Function Purpose Best For
canonicalize() Deterministic JSON output Stable hashing
hash_object() Hash Python objects Audit trails
hash_json() Hash JSON structures API responses
verify_object() Verify object integrity Validation
verify_json() Verify JSON integrity API testing
hash_and_redact() Redact then hash Compliance
sign_object() Create digital signature Authenticity
verify_signature() Validate signature Document integrity

📦 Detailed Function Documentation

canonicalize()

datason.integrity.canonicalize(obj: Any, *, redact: dict[str, Any] | None = None) -> str

Return a canonical JSON representation of obj.

If redact is provided, redaction is applied before serialization. The output uses sorted keys and compact separators to ensure stable ordering for hashing.

Parameters:

Name Type Description Default
obj Any

Object to canonicalize

required
redact dict[str, Any] | None

Optional redaction configuration.
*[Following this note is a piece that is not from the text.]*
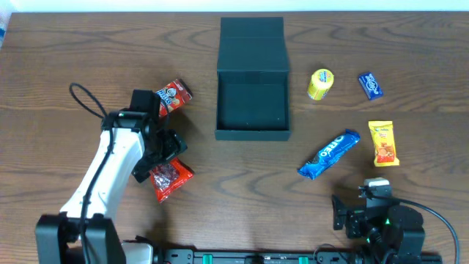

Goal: Pack container
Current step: 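Reach the left gripper to the red Hacks bag and grasp it, then lift the red Hacks bag with the left gripper toward the black box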

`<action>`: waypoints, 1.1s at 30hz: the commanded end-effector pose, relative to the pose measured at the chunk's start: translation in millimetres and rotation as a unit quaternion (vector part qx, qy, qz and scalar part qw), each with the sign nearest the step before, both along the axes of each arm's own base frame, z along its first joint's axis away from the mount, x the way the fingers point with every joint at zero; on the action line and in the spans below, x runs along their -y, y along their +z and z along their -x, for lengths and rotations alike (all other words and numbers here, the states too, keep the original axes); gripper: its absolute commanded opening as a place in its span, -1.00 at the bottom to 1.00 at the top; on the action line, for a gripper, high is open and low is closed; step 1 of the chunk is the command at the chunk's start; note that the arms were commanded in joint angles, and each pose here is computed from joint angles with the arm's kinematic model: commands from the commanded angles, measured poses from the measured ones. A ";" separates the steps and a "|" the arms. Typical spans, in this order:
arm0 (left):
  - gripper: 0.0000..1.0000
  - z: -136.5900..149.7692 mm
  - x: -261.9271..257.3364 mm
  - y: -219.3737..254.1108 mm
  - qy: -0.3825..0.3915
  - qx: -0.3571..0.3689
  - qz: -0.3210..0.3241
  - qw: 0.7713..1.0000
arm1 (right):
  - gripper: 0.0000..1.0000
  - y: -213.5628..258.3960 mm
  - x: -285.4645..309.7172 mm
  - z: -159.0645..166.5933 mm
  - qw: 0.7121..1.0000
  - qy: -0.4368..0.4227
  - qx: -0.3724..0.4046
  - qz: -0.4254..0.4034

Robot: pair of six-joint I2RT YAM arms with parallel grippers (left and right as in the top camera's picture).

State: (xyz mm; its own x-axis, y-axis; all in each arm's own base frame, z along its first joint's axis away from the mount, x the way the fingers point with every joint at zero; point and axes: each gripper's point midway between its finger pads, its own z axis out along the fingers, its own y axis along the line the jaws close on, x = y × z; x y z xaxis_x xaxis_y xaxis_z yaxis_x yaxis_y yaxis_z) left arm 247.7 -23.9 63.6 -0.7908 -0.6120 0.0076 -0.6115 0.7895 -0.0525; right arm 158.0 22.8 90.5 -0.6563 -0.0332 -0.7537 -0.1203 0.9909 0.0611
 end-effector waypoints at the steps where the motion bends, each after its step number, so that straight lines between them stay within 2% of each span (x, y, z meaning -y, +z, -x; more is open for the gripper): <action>1: 0.91 -9.4 -11.6 -5.0 0.006 -0.002 -0.032 0.999 | 0.98 -2.1 -0.3 0.6 1.000 0.004 -0.001 0.002; 5: 0.92 -18.7 -8.7 -14.8 -0.038 0.003 -0.037 0.999 | 0.99 -2.1 -0.3 0.6 1.000 0.004 -0.001 0.002; 11: 0.91 -18.8 -8.9 -27.1 -0.040 0.010 -0.042 0.998 | 0.98 -2.1 -0.3 0.6 1.000 0.004 -0.001 0.002; 19: 0.91 -1.7 -8.0 -54.4 -0.036 0.002 -0.035 0.999 | 0.99 -2.1 -0.3 0.6 1.000 0.004 -0.001 0.002; 27: 0.91 0.2 -8.2 -56.4 -0.036 0.000 -0.036 0.999 | 0.99 -2.1 -0.3 0.6 1.000 0.004 -0.001 0.002; 30: 0.99 0.4 -8.1 -56.4 -0.036 0.000 -0.035 0.999 | 0.98 -2.1 -0.3 0.6 1.000 0.004 -0.001 0.002; 33: 0.72 1.0 -8.2 -56.4 -0.036 -0.002 -0.035 0.999 | 0.99 -2.1 -0.3 0.6 1.000 0.004 -0.001 0.002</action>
If provided but redaction module is not available, raises RuntimeError.

None

Returns:

Type Description
str

Canonical JSON string representation

Raises:

Type Description
RuntimeError

If redact is specified but redaction module is unavailable

Source code in datason/integrity.py
def canonicalize(obj: Any, *, redact: dict[str, Any] | None = None) -> str:
    """Return a canonical JSON representation of ``obj``.

    If ``redact`` is provided, redaction is applied before serialization.
    The output uses sorted keys and compact separators to ensure stable
    ordering for hashing.

    Args:
        obj: Object to canonicalize
        redact: Optional redaction configuration. If provided but redaction
               module is not available, raises RuntimeError.

    Returns:
        Canonical JSON string representation

    Raises:
        RuntimeError: If redact is specified but redaction module is unavailable
    """
    if redact:
        obj = _apply_redaction(obj, redact)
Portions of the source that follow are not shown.